Problem to work on -
Nothing in the data may be omitted; output it all verbatim.

= Beginning of Section =

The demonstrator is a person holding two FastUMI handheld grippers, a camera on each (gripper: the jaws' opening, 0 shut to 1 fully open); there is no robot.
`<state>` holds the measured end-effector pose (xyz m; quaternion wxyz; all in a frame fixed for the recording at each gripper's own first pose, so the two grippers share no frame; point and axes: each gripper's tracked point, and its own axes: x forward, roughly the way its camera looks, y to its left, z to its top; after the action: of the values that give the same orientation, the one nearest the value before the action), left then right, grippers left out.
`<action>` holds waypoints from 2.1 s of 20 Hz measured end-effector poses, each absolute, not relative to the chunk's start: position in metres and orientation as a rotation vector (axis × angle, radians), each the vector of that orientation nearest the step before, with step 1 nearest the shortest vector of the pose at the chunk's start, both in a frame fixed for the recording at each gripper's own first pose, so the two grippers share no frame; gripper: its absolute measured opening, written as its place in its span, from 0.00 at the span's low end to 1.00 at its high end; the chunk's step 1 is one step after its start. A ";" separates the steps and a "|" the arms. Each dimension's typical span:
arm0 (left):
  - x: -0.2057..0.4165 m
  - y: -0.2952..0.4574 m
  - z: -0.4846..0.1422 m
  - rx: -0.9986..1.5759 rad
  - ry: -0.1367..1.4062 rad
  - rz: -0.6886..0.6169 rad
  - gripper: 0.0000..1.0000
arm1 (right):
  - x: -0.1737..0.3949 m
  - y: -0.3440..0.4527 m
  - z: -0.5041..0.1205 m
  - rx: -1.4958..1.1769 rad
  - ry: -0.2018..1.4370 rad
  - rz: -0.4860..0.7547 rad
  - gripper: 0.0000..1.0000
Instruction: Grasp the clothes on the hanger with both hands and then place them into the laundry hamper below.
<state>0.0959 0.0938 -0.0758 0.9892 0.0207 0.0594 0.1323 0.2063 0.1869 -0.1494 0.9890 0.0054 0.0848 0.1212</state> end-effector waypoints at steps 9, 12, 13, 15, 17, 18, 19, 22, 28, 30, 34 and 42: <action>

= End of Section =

Answer section -
The demonstrator is a person holding two FastUMI handheld grippers, a camera on each (gripper: the jaws' opening, 0 shut to 1 fully open); there is no robot.
`<state>` holds the measured end-effector pose (xyz m; quaternion wxyz; all in a frame fixed for the recording at each gripper's own first pose, so the two grippers share no frame; point and axes: each gripper's tracked point, and its own axes: x forward, roughly the way its camera looks, y to its left, z to its top; after the action: of the values that give the same orientation, the one nearest the value before the action), left then right, grippers left out.
`<action>` holds waypoints from 2.1 s of 20 Hz measured end-effector poses, each absolute, not relative to the chunk's start: position in metres and orientation as a rotation vector (axis × angle, radians), each the vector of that orientation nearest the step before, with step 1 nearest the shortest vector of the pose at the chunk's start, both in a frame fixed for the recording at each gripper's own first pose, so the two grippers share no frame; gripper: its absolute measured opening, written as its place in its span, from 0.00 at the span's low end to 1.00 at its high end; the chunk's step 1 is one step after its start. A ";" separates the steps and a "|" the arms. Each dimension's typical span:
arm0 (left):
  - x: -0.2057..0.4165 m
  - y: -0.2952..0.4574 m
  - z: -0.4846..0.1422 m
  - rx: -0.9986..1.5759 rad
  - ry: -0.1367..1.4062 rad
  - rz: -0.6886..0.6169 rad
  - gripper: 0.0000..1.0000
arm1 (right):
  - x: -0.1737..0.3949 m
  - y: -0.3440..0.4527 m
  - z: -0.5041..0.1205 m
  - rx: -1.4958..1.1769 rad
  - ry: -0.2018..1.4370 rad
  - rz: -0.4860..0.7547 rad
  - gripper: 0.0000..1.0000
Instruction: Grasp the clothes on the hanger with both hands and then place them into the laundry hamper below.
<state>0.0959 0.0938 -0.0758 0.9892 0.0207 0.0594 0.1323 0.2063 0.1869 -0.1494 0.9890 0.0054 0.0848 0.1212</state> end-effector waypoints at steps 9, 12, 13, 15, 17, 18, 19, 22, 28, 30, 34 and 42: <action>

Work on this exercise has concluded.